== Segment start ==

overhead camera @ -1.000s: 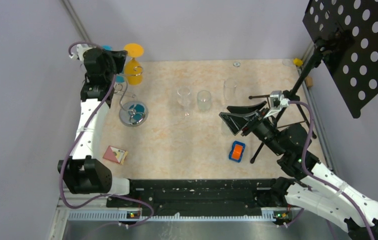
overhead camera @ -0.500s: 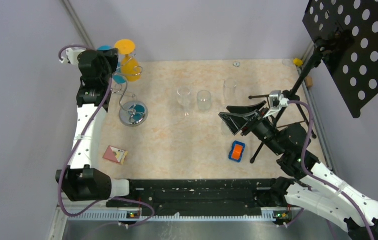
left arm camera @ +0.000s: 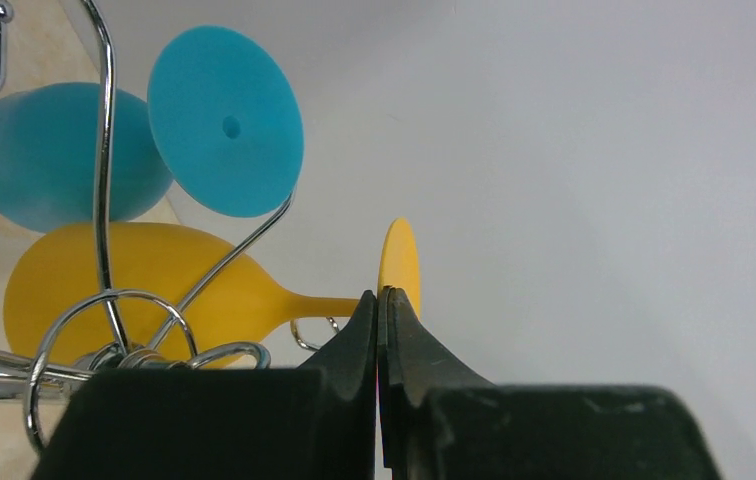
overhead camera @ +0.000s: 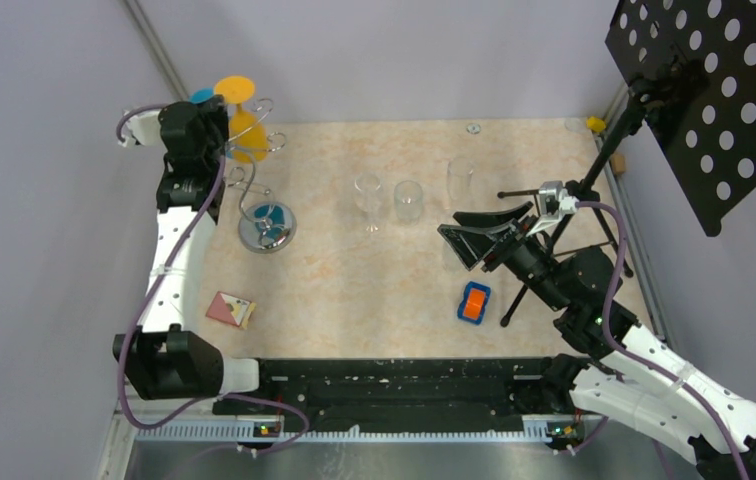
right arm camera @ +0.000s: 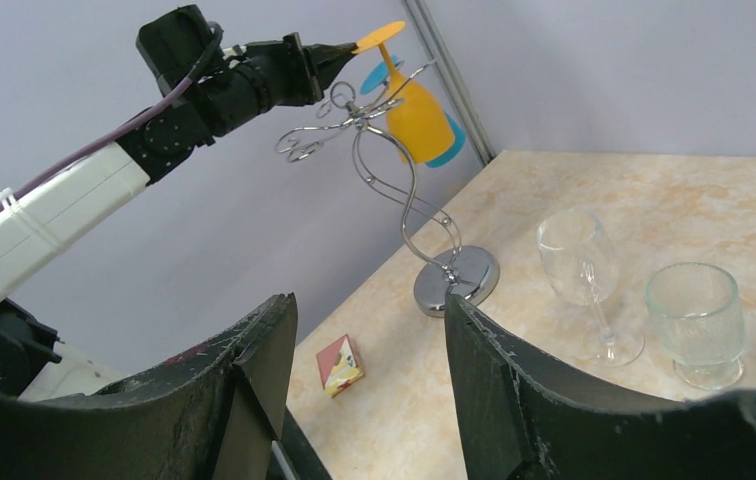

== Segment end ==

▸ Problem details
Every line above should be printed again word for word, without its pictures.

▸ Expected output
overhead camera @ -1.000s: 
overhead camera @ -0.500s: 
left arm camera @ +0.000s: 
overhead camera @ +0.000s: 
right arm camera @ +0.000s: 

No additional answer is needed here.